◆ Description of the task ◆
The line containing "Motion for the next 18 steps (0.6" marks the end: output every line of the data up to it, and that line too, exactly as written.
BEGIN Given data
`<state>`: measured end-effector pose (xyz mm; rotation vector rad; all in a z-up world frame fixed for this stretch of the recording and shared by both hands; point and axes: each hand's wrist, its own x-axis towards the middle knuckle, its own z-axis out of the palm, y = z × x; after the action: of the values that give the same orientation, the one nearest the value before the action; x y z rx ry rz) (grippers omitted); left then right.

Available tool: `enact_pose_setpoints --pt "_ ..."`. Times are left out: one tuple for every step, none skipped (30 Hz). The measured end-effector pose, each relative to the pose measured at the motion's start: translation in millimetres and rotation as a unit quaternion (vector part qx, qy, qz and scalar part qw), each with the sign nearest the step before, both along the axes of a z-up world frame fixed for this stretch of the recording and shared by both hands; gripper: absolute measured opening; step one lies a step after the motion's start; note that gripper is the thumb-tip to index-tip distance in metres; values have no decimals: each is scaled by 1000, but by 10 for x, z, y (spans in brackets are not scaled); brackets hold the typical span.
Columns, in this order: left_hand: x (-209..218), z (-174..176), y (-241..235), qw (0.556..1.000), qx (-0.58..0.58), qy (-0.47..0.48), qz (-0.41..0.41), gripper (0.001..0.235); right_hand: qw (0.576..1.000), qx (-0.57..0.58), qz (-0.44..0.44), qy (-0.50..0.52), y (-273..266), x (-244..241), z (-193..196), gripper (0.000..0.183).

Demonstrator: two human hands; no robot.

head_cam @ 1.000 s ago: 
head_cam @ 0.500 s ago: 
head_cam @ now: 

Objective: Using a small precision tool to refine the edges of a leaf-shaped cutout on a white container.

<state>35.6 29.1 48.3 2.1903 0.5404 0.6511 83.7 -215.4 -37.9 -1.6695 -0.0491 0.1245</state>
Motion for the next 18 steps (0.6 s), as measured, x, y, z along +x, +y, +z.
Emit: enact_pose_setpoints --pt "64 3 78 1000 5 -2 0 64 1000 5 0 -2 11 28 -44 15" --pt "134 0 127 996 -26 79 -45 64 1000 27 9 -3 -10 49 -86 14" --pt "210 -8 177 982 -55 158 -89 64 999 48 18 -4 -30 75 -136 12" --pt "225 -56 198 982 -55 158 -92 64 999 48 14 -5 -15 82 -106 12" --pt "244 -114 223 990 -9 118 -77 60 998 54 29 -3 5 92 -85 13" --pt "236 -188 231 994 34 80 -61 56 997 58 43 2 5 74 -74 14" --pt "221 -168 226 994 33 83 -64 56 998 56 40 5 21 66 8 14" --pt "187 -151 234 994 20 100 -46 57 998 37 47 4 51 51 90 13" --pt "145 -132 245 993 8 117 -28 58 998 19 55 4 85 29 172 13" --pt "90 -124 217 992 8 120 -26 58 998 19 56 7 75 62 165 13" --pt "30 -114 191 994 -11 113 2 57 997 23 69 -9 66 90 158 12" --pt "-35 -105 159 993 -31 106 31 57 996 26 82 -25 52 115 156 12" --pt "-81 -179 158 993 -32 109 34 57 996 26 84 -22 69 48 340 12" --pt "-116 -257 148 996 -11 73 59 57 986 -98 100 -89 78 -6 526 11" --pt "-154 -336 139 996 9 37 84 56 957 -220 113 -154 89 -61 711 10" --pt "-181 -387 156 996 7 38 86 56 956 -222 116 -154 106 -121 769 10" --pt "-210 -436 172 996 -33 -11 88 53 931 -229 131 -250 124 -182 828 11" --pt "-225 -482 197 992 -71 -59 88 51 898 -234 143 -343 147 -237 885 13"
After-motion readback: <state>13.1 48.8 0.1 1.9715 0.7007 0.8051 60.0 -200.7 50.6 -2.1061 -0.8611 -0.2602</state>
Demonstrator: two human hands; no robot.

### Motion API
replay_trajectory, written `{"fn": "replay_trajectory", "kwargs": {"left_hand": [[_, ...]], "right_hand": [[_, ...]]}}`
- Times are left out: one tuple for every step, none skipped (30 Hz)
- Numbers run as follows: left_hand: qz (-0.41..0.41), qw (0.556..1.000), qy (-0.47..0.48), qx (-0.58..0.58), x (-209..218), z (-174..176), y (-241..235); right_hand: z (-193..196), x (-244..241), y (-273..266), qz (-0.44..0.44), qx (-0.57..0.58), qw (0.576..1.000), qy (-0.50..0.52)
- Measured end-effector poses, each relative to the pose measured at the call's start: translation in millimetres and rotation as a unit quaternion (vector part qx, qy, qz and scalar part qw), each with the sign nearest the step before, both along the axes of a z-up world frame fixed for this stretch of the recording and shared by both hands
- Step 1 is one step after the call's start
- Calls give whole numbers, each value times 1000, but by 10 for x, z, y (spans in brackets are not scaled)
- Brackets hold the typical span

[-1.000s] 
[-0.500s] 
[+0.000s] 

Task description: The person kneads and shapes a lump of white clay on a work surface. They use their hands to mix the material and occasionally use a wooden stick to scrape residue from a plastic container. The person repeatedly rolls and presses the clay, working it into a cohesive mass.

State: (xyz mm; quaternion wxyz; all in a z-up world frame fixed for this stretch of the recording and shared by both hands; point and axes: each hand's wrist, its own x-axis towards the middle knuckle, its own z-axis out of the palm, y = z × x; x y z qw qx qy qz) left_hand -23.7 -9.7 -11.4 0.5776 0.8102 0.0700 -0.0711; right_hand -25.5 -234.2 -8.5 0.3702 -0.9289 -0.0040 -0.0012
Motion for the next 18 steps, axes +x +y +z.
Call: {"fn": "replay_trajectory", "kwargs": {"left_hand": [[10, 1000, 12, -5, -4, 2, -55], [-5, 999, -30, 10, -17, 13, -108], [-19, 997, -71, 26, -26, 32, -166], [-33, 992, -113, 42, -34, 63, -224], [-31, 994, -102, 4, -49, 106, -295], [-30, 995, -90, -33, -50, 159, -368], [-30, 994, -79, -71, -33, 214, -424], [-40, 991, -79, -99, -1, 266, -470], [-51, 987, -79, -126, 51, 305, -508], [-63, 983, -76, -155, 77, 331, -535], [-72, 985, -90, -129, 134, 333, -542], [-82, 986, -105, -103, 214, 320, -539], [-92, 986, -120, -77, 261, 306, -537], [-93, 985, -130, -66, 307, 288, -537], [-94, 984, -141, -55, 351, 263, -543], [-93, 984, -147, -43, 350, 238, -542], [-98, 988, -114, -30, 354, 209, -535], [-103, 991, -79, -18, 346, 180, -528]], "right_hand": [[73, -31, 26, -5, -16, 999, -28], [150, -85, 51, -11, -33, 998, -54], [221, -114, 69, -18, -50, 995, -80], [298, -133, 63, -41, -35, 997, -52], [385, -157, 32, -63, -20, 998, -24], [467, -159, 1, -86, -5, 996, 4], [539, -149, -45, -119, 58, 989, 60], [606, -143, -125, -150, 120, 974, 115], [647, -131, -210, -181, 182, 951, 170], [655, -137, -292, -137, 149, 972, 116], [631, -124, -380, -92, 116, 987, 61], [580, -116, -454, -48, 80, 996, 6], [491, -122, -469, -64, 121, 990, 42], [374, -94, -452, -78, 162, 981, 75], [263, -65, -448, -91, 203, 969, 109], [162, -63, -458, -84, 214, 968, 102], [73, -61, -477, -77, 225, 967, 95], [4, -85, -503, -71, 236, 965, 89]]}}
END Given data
◆ Task output ◆
`<state>`: measured end-effector pose (xyz mm; rotation vector rad; all in a z-up world frame fixed for this stretch of the recording and shared by both hands; point and axes: each hand's wrist, its own x-axis towards the middle knuckle, its own z-axis out of the palm, y = z × x; after the action: of the values that give the same orientation, the one nearest the value before the action; x y z rx ry rz) (grippers omitted); left then right.

Available tool: `enact_pose_setpoints --pt "_ ..."`. Times are left out: one tuple for every step, none skipped (30 Hz). The measured end-effector pose, each relative to the pose measured at the motion's start: translation in millimetres and rotation as a unit quaternion (vector part qx, qy, qz and scalar part qw), each with the sign nearest the step before, both along the axes of a z-up world frame fixed for this stretch of the recording and shared by both hands; gripper: absolute measured opening; step one lies a step after the motion's start; note that gripper is the thumb-tip to index-tip distance in metres; values have no decimals: each is scaled by 1000, but by 10 for x, z, y (spans in brackets are not scaled); brackets hold the typical span.
Columns, in this order: left_hand: x (-209..218), z (-174..176), y (-241..235), qw (0.556..1.000), qx (-0.58..0.58), qy (-0.47..0.48), qz (-0.41..0.41), gripper (0.001..0.235); right_hand: qw (0.576..1.000), qx (-0.57..0.58), qz (-0.44..0.44), qy (-0.50..0.52), y (-273..266), x (-244..241), z (-193..196), gripper (0.000..0.183).

Demonstrator: two human hands; no robot.

head_cam @ 1.000 s ago: 
head_cam @ 0.500 s ago: 
head_cam @ now: 

Objective: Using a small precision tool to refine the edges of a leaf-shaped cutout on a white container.

<state>35.6 29.1 48.3 2.1903 0.5404 0.6511 83.7 -215.4 -37.9 -1.6695 -0.0491 0.1245</state>
Motion for the next 18 steps (0.6 s), as measured, x, y, z along +x, +y, +z.

This completes the output.